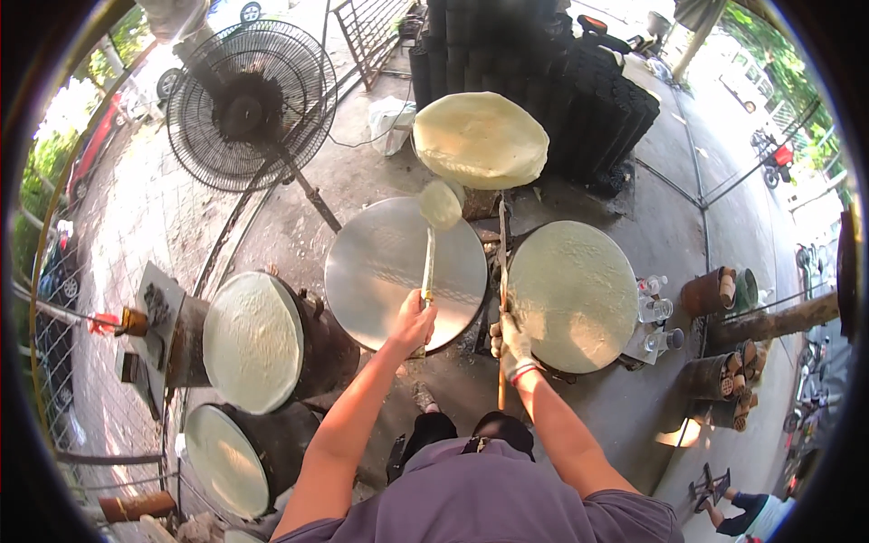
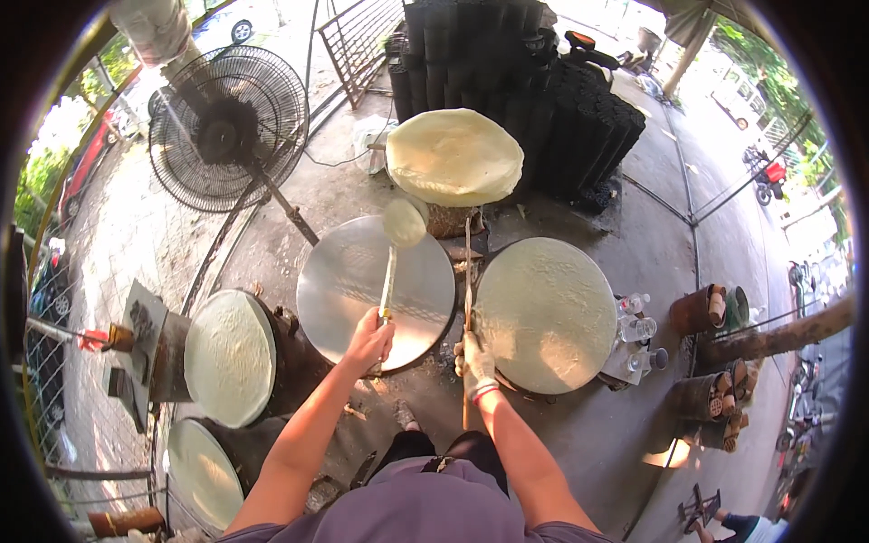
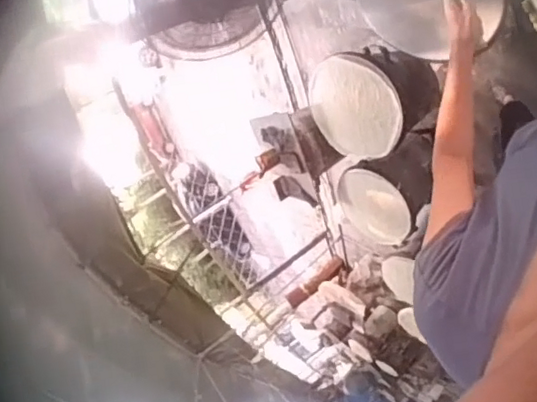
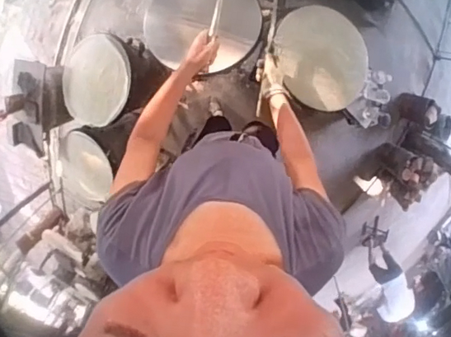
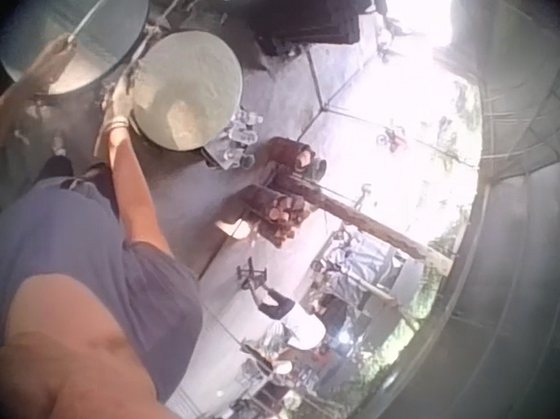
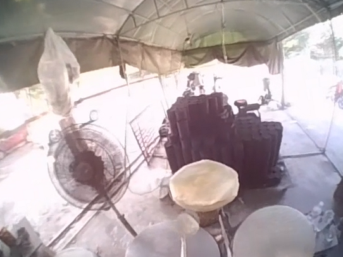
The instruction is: The person spreads batter onto multiple hot plates using a ladle and peels off the cooked thin skins using a wooden stick, repeating the process across several plates in a commercial food stall setting.
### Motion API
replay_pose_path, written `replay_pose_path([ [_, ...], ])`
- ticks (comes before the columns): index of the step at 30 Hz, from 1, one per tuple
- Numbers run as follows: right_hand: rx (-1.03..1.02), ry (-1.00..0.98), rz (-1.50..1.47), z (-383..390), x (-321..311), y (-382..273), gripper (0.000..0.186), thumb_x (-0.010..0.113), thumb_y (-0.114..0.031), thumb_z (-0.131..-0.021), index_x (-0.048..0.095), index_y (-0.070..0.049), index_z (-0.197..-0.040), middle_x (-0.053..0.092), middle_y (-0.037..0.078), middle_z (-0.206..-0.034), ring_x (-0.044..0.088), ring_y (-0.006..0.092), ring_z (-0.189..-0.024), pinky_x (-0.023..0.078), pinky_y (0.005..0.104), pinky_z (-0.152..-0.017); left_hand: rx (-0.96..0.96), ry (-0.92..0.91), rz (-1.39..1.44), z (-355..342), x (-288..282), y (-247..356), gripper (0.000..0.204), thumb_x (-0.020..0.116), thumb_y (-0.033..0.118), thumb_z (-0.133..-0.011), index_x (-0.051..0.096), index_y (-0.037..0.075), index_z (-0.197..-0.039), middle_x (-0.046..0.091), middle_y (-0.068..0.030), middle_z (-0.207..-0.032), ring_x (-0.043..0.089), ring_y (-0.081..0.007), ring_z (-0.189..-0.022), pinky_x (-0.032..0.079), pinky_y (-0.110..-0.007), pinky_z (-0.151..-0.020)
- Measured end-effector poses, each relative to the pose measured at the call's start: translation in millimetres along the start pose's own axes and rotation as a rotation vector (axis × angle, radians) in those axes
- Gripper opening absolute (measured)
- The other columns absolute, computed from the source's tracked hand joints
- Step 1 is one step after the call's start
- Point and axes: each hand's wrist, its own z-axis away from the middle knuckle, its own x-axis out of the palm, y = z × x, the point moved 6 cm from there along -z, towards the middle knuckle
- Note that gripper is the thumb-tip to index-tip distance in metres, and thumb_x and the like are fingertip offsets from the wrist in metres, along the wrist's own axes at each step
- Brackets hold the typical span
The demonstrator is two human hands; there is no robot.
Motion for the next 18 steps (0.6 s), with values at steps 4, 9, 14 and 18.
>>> replay_pose_path([
  [4,-0.560,0.108,0.274,-16.3,28.1,30.8,0.035,0.059,-0.025,-0.091,0.058,-0.010,-0.123,0.064,0.006,-0.079,0.058,0.0136,-0.064,0.044,0.0244,-0.056,0.066,0.104,-0.715,-55.3,-55.3,-52.5,0.030,0.052,0.013,-0.084,0.041,0.001,-0.109,0.055,-0.0188,-0.068,0.057,-0.0327,-0.056,0.045,-0.043,-0.052],
  [9,-0.462,0.348,1.066,21.7,86.6,-6.0,0.036,0.050,-0.032,-0.091,0.058,-0.013,-0.121,0.063,0.022,-0.105,0.062,0.0411,-0.088,0.049,0.0457,-0.079,0.292,0.149,-1.029,-68.4,-117.5,-43.3,0.024,0.052,0.011,-0.082,0.044,0.001,-0.103,0.059,-0.0282,-0.077,0.058,-0.0460,-0.073,0.046,-0.052,-0.064],
  [14,-0.029,0.113,0.155,-3.2,133.8,-17.0,0.030,0.058,-0.021,-0.089,0.063,-0.011,-0.117,0.053,0.000,-0.061,0.043,0.0076,-0.044,0.034,0.0217,-0.041,0.328,0.164,-1.173,-72.6,-160.0,-23.8,0.029,0.043,0.008,-0.086,0.044,-0.002,-0.112,0.060,-0.0246,-0.086,0.060,-0.0419,-0.075,0.049,-0.049,-0.065],
  [18,-0.269,0.335,0.628,-12.1,99.9,27.7,0.037,0.055,-0.036,-0.090,0.061,-0.012,-0.117,0.062,0.017,-0.074,0.056,0.0238,-0.061,0.046,0.0407,-0.061,0.206,0.180,-1.311,-62.4,-193.2,-24.7,0.048,0.047,0.007,-0.082,0.039,0.000,-0.129,0.056,-0.0252,-0.105,0.061,-0.0430,-0.083,0.049,-0.049,-0.070],
])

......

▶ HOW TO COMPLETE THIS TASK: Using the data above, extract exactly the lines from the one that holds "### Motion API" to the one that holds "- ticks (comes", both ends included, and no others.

▶ YOUR SOLUTION:
### Motion API
replay_pose_path, written `replay_pose_path([ [_, ...], ])`
- ticks (comes before the columns): index of the step at 30 Hz, from 1, one per tuple

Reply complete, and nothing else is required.